On a Unix system (which I assume is what you are on), the "mv" is atomic on the same filesystem, but not across filesystems. When you go to overwrite, I'd suggest something similar to this:
 In inputs.conf put a "blacklist = \.inprogress$"
 In your script that is feeding splunk:
download the file to /tmp mv file_in_tmp /home/splunk/data/test/myfile.inprogress # Splunk should ignore mv -f /home/splunk/data/myfile.inprogress /home/splunk/data/myfile
On Linux at least (and I would assume for other Unixes) the mv is an atomic operation.
This should work a lot better for what you are trying to accomplish, but a Splunk forwarder (if you have the architecture to support it) would probably be a superior alternative.
Thanks very much for your help - much appreciated.
Firstly, I've ensured everything is using mv. I've also disabled followTail.
However, I still haven't been able to successfully remove my duplicates. To investigate, I ran three tests. One overwrote the log via cp, one overwrote via mv, and the last directly appended data to the log.
Both the cp'ed and mv'ed logs produced duplicates, while the appended log seems okay. I'll keep examining this from the meantime, but I'm getting the feeling that it might be more than just cp or a followTail setting. Hopefully I'll post my findings soon.
Just to be completely sure, when you are testing with 'mv', are the soruce and destination on the same filesystem? The source & destination have to be on the same filesystem for mv to be atomic.
Blacklist should probably be blacklist = .inprogress$ to ensure it ignores files ending in dot inprogress. I don't think the .* or parentheses (capturing group) are necessary either.

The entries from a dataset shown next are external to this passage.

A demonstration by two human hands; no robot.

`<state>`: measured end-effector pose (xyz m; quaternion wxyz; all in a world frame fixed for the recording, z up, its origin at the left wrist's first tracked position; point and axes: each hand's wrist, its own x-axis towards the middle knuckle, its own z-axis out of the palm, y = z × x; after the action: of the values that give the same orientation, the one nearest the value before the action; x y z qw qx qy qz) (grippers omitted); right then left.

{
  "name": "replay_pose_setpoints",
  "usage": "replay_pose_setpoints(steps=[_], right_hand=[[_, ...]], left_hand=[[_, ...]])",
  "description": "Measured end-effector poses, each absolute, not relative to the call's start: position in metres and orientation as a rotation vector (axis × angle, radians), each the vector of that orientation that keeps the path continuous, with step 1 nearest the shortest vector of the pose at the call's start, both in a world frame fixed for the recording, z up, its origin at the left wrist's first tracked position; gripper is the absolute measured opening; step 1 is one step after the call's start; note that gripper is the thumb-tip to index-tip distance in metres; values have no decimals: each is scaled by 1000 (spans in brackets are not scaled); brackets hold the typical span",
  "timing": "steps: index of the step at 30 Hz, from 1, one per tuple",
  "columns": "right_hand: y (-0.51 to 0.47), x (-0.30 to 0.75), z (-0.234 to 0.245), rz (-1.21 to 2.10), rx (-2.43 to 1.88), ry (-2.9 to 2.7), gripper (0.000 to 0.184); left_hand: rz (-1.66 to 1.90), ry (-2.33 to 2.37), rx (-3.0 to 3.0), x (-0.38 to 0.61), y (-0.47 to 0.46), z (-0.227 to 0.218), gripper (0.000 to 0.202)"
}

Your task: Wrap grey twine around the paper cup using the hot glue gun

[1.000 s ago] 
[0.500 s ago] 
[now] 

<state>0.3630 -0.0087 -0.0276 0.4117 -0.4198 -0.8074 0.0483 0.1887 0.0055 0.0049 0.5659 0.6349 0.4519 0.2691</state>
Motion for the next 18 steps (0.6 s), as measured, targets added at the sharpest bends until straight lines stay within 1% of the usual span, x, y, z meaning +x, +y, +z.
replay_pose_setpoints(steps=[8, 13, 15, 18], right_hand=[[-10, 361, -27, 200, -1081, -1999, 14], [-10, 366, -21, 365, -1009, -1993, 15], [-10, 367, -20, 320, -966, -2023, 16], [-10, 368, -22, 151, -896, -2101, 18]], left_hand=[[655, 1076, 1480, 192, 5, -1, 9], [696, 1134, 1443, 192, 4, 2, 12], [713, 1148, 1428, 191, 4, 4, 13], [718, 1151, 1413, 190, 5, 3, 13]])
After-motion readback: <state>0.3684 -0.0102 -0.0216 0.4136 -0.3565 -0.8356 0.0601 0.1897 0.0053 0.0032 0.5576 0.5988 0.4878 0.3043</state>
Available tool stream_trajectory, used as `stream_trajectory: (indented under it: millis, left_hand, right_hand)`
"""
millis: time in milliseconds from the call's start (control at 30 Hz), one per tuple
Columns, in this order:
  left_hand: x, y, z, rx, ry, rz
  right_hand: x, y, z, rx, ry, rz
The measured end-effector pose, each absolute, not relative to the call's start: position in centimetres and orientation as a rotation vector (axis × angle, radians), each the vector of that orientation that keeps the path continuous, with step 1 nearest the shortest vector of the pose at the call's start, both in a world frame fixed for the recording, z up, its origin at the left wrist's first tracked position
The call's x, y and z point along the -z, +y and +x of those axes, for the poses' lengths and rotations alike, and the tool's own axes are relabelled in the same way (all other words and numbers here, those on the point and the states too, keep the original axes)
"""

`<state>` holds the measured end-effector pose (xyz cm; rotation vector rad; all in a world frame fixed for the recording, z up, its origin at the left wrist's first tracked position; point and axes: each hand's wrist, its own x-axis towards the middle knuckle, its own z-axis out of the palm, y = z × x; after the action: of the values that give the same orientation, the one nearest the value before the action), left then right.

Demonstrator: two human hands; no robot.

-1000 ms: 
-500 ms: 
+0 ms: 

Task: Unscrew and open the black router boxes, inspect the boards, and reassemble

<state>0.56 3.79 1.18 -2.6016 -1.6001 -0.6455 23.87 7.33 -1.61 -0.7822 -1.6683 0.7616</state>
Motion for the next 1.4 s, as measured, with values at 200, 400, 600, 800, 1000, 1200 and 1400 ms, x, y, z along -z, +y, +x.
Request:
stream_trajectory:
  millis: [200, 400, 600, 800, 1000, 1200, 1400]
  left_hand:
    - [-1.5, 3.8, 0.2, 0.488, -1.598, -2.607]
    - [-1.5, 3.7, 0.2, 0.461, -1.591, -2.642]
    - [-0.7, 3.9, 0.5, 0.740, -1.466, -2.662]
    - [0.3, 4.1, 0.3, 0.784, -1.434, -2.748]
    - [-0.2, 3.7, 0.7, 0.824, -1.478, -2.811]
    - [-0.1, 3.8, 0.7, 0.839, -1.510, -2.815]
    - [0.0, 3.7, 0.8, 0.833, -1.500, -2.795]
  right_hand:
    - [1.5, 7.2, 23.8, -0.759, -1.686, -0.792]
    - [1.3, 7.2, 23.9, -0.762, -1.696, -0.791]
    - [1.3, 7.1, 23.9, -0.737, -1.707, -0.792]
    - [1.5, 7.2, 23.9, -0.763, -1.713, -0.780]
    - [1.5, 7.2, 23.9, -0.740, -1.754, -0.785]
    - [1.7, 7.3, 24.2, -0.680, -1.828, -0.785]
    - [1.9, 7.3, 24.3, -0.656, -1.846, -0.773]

dwaddle - how embarrassing: I had forgotten that my data directory IS in fact symlinked to another filesystem! I'm re-testing now by using a temp directory on the same filesystem as my data directory. Short of verifying the results, I'm pretty sure you've cracked it. This has been very interesting to look into - I ended up breaking out inotifywait to watch how mv operates. The difference in behaviour of mv between different filesystems and the same filesystem is plain to see, and is exactly as you describe. A good lesson learned today 🙂
Possibly there is problem because of your file system type? What operating system are you on, and what is the filesystem type of
/tmp. Often (Linux, Solaris),
/tmp uses the
tmpfs rather than
ufs or some other conventional filesystem, and so semantics of operations like
cp may not be atomic. Could you try a directory on a regular filesystem and see if that helps?
Have you considered using
rsync with the
--append option? Or, if you only have access to these files via HTTP, then perhaps using
wget with the
--continue option? (Looks like
curl has a similar option too).
This may provide a better long term solution since you may be able to avoid repeatedly re-downloading the same content over and over again.